What do we owe our children?

In the 30 years that baby boomers have been parenting, policy and philosophy have been driven by the notion that we owe them an air-cushioned ride through life. So we taught ourselves to be “non-judgmental” when they screw up. Allowed our schools to pass them through, ignorant and self-satisfied, in the name of self-esteem. Turned the family from a benign dictatorship into an unwieldy democracy. Abolished the notion of shame or personal responsibility.

With the best of intentions, we have made the worst of decisions: We have abdicated our roles as teachers and lawgivers. The politics of expedience aside, this is not truth that belongs to the left or the right. It’s just truth.

To my mind, the Dade County School Board is only doing what Sam Strain did 20 years ago: challenging children to achieve. It might sound radical to modern ears, but parents used to say the same things all the time in maxims that were as predictable as spring but no less true for that:

Anything worth having is worth working for …
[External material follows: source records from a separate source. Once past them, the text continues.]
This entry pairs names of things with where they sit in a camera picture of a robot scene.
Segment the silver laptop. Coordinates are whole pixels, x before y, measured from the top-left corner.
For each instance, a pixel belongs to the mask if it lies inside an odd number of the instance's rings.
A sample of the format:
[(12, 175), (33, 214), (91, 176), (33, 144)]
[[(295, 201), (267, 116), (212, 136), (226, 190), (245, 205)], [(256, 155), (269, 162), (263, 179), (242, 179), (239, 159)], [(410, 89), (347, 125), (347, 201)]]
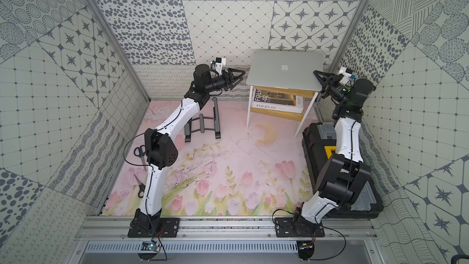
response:
[(320, 84), (315, 70), (323, 70), (321, 52), (269, 51), (254, 53), (246, 84), (280, 89), (314, 90)]

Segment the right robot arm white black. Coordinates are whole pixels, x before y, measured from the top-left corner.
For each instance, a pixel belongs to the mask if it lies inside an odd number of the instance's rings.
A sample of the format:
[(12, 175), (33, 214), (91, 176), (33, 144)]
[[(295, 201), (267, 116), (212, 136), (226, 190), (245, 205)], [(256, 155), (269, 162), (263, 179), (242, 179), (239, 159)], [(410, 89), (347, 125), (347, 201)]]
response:
[(319, 173), (315, 194), (295, 211), (293, 226), (302, 234), (314, 234), (329, 211), (353, 204), (371, 176), (371, 168), (360, 154), (359, 131), (362, 107), (376, 87), (368, 79), (355, 80), (348, 86), (351, 72), (346, 69), (336, 75), (314, 71), (323, 97), (330, 96), (335, 102), (332, 118), (337, 139), (336, 151)]

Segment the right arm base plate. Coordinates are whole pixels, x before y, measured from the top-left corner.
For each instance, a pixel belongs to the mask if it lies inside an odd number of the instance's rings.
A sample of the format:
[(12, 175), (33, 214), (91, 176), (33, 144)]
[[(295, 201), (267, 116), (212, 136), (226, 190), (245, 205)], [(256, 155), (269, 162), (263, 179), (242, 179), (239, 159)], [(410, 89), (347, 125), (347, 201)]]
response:
[(325, 236), (322, 224), (315, 224), (303, 218), (294, 220), (292, 217), (276, 217), (274, 218), (274, 226), (277, 238), (321, 238)]

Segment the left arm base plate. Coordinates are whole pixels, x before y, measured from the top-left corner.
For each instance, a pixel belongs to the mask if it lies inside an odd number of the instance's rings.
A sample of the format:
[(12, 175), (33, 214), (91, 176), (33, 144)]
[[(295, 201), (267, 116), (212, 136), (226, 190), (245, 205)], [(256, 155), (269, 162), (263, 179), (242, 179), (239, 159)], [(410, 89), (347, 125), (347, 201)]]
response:
[(179, 218), (156, 218), (151, 222), (147, 216), (134, 218), (130, 223), (128, 238), (176, 238)]

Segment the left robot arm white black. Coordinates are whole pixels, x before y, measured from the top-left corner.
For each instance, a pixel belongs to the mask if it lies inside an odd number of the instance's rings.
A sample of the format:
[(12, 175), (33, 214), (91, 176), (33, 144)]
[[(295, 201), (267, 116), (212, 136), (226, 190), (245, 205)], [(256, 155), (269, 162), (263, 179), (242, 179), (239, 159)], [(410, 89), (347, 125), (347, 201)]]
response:
[(169, 167), (178, 158), (177, 134), (210, 100), (211, 93), (235, 88), (245, 71), (234, 68), (220, 73), (206, 64), (197, 65), (194, 80), (179, 107), (161, 125), (144, 133), (144, 157), (147, 159), (147, 182), (140, 207), (130, 225), (129, 237), (154, 237), (160, 234), (162, 195)]
You’ve got to earn your way in life …

Nothing beats a failure but a try …

A child accustomed to an air-cushioned ride is likely to fold like a lawn chair at the first bump in the road. Air-cushioned rides turn out wimps and weenies, and life eats them for breakfast.

Because life doesn’t know from good intentions and non-judgmental thinking. Life does what life always has - deals out cuts and contusions, bruises and abrasions with no apparent concern for what is fair or fun. Victory and esteem invariably go not to the child whose parents protected him from that but to the one whose folks tried to PREPARE him for it.

Life is tough. A winner must be tougher.

We owe it to our children to tell them that.